The Core Doctoral Faculty of the GTU has in the past year completed a significant reduction of the curriculum design for doctoral degrees – a redesign that was unanimously approved recently by the Council of Deans and the Core Doctoral Faculty. The ten traditional Areas of Discipline (Biblical Studies, Christian Spirituality, Ethics and Social Theory, etcetera) have dissolved into four clusters or concentrations.
Now one will be able to choose concentrations like Comparative Scripture Studies, Hindu Sacred Texts, Hebrew Bible/Old Testament, New Testament, Qur’anic Studies, Rabbinic Literature, or Biblical Archeology, all gathered in a cluster described under the general rubric “Sacred Texts and Their Interpretation.” Students will be expected not only to focus on a concentration but to find ways to engage in interdisciplinary and interreligious study, often moving (through courses and independent study) into other clusters to expand and broaden their inquiries.

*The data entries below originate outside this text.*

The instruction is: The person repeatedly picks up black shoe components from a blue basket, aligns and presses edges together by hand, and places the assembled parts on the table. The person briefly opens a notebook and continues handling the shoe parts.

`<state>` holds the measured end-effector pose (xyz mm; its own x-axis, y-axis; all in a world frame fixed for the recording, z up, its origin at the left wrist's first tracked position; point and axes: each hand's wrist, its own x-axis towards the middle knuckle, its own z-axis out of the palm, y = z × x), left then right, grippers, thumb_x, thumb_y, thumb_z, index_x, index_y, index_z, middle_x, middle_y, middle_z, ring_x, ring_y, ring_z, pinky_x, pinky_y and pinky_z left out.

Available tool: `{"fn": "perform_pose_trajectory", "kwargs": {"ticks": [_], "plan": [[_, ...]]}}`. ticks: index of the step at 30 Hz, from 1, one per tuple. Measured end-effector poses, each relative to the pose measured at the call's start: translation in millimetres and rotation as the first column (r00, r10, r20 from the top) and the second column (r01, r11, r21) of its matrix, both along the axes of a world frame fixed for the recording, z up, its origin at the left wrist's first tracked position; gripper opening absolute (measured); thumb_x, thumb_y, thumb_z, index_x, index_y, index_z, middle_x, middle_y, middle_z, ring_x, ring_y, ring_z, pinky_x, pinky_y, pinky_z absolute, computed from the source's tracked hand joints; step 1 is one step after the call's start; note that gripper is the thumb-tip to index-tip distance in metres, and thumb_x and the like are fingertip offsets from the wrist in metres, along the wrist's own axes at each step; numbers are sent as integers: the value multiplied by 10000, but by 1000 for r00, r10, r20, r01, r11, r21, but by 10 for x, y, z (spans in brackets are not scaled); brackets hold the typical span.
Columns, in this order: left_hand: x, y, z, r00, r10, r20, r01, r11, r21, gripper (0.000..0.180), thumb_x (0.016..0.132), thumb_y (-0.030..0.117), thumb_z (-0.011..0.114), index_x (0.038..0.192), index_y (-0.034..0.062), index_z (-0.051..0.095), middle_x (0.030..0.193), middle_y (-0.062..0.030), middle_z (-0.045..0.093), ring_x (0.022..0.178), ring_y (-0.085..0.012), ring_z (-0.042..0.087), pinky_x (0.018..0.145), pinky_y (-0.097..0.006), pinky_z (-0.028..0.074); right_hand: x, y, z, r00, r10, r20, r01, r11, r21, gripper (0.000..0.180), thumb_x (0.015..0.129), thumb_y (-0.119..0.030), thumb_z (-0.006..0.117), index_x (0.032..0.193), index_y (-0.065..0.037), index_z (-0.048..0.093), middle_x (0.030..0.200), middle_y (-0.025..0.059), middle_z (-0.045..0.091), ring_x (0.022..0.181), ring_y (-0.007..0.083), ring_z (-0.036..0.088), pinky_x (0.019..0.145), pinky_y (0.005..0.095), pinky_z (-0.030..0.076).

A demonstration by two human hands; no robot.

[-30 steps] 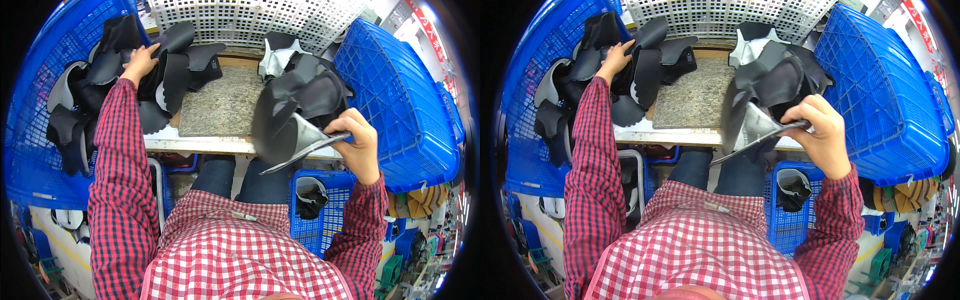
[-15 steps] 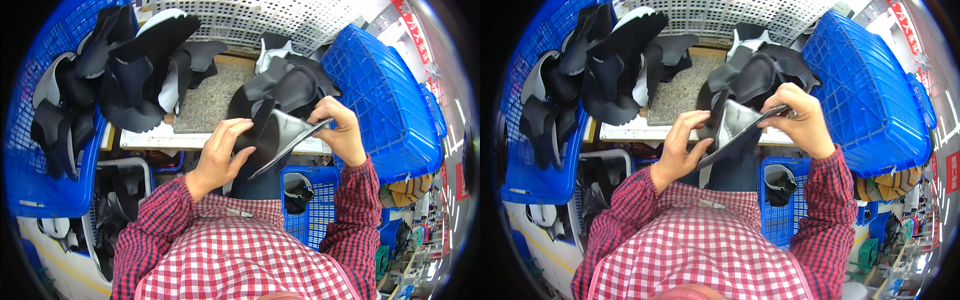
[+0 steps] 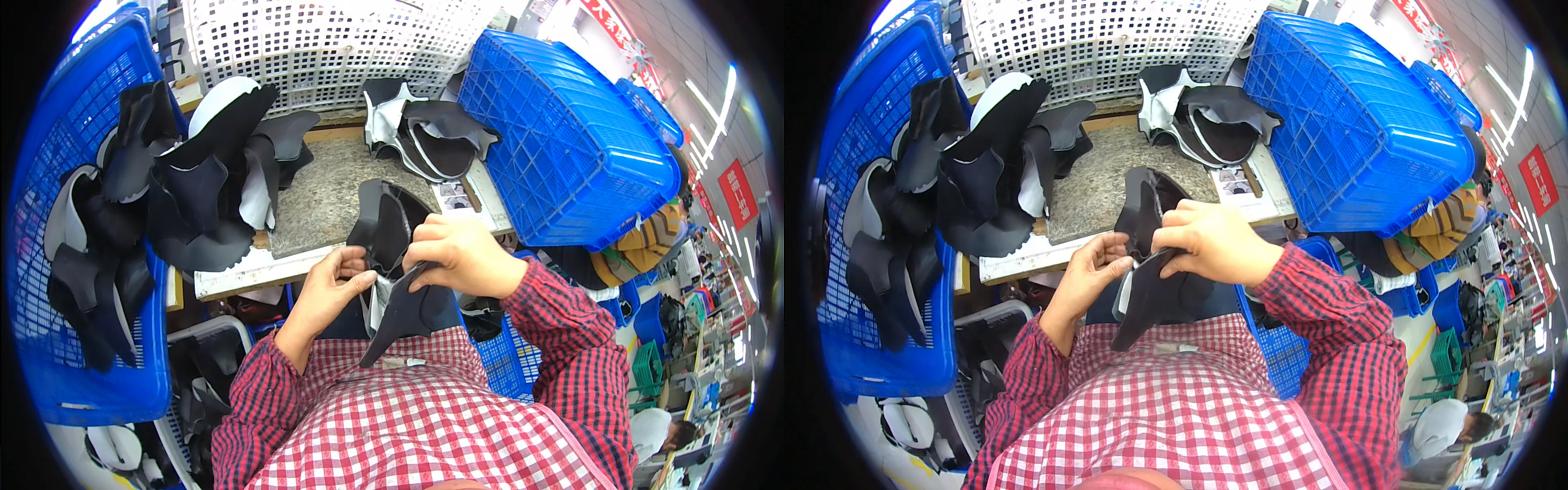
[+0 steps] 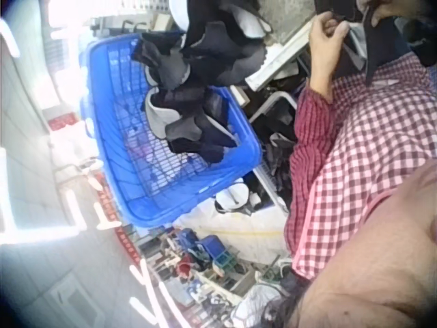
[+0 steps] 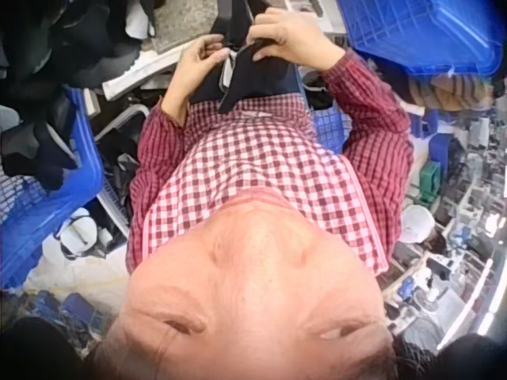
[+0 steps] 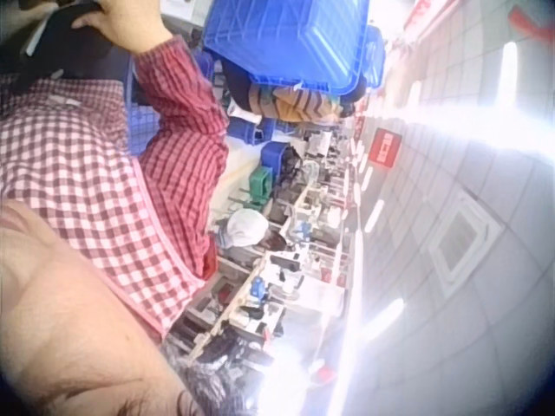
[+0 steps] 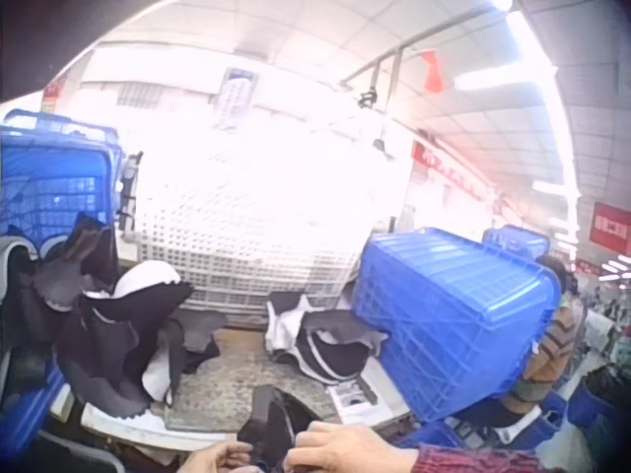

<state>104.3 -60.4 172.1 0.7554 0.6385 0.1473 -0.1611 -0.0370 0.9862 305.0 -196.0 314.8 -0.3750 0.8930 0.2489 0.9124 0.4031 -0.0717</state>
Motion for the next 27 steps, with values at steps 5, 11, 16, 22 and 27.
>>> {"fn": "perform_pose_trajectory", "kwargs": {"ticks": [5,11,16,22,27], "plan": [[-91,-108,-259,999,8,-52,-5,999,50,349,824,183,881,1027,18,649,904,-11,651,860,-104,603,807,-284,513,-129,-187,-292,998,-46,46,46,999,6,357,675,-338,866,942,-188,682,894,-14,609,913,231,625,724,379,544],[-262,-304,-383,955,43,-295,-13,994,104,276,844,94,837,893,76,566,799,72,534,710,-14,474,641,-194,392,-115,-558,-639,987,-137,-81,141,989,39,287,709,-287,864,940,-206,714,878,-28,606,904,214,628,693,354,558],[-301,-406,-477,973,138,-186,-76,948,309,223,791,50,823,838,29,606,800,19,539,714,-77,512,656,-258,419,-47,-721,-1057,985,-151,-86,155,987,36,326,701,-292,858,933,-163,669,936,5,609,961,245,619,753,379,565],[-335,-703,-560,910,316,-269,-141,845,516,233,743,87,839,827,17,634,868,-120,596,903,-302,580,796,-395,469,122,-727,-870,980,-27,-195,-69,879,-471,286,789,-92,724,1067,-160,738,1061,40,724,1076,287,664,875,437,564],[-29,-916,-575,910,348,-225,-135,762,634,231,735,73,838,828,22,632,891,-130,598,903,-327,567,796,-414,460,66,-570,-753,966,82,-247,-71,996,57,176,809,-127,680,966,-127,760,934,71,754,946,293,710,835,423,573]]}}
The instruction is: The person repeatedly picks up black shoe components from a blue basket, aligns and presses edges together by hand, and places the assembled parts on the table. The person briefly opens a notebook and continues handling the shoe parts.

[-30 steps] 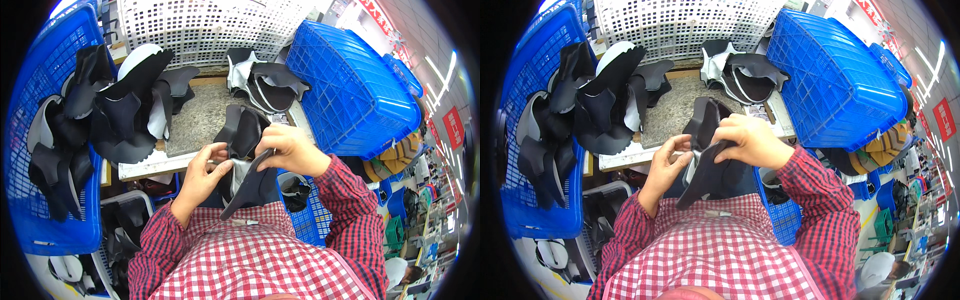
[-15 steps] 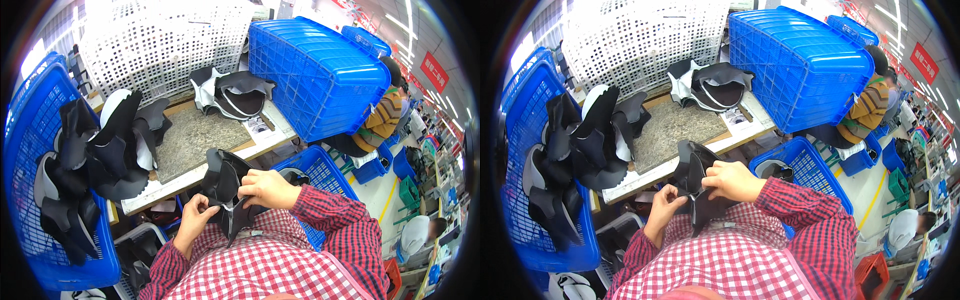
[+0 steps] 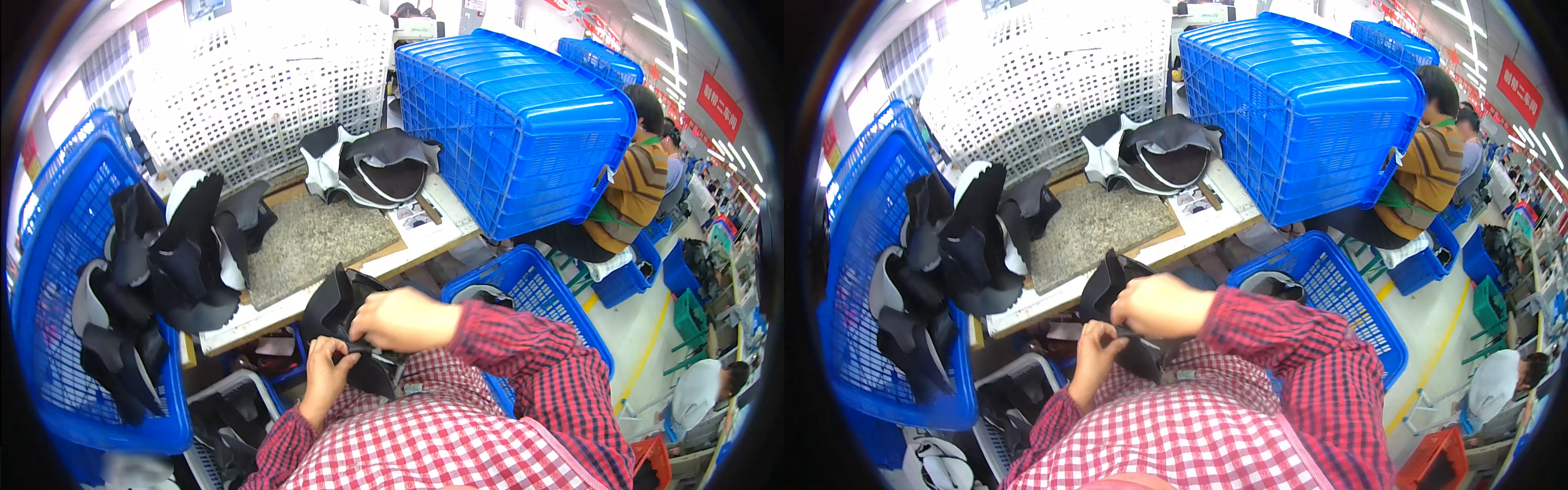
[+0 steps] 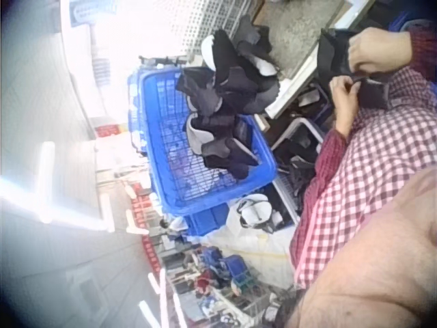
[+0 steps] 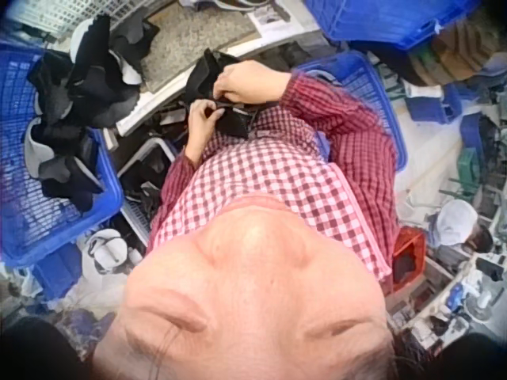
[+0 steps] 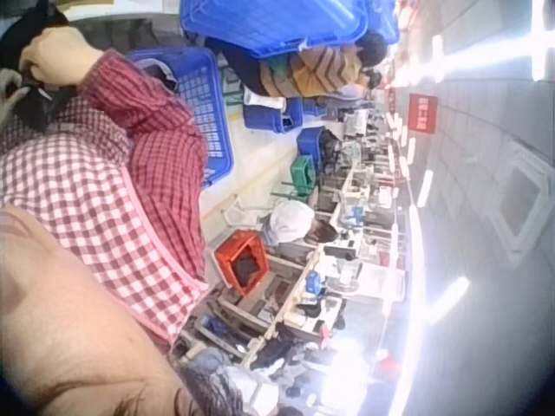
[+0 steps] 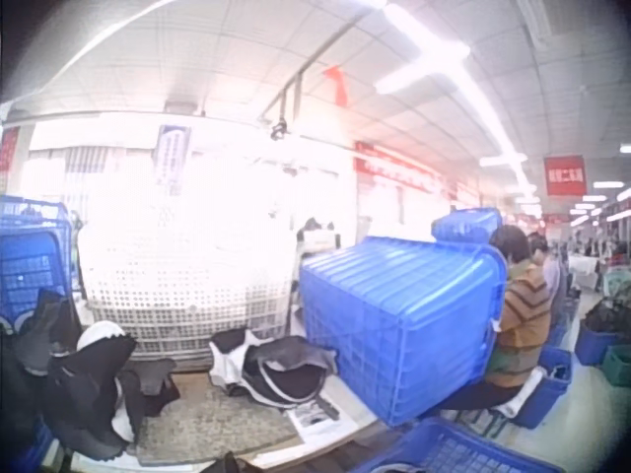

This new curriculum will be available to students entering in the Fall of 2016 but, as indicated above, many students already demonstrate an intense interest in interdisciplinary and interreligious studies.
The Graduate Theological Union provides a rich offering of public programs each year for the public with thousands of people taking advantage of these programs at little or no cost. Many of the public programs are interreligious in nature including the Madrassa/ Midrasha Day of Learning which combines Muslim and Jewish insights into a substantive issue or cultural tradition. The GTU website is an excellent source of information on these programs or one can sign up to receive GTU publications (Currents) or online information (Insights).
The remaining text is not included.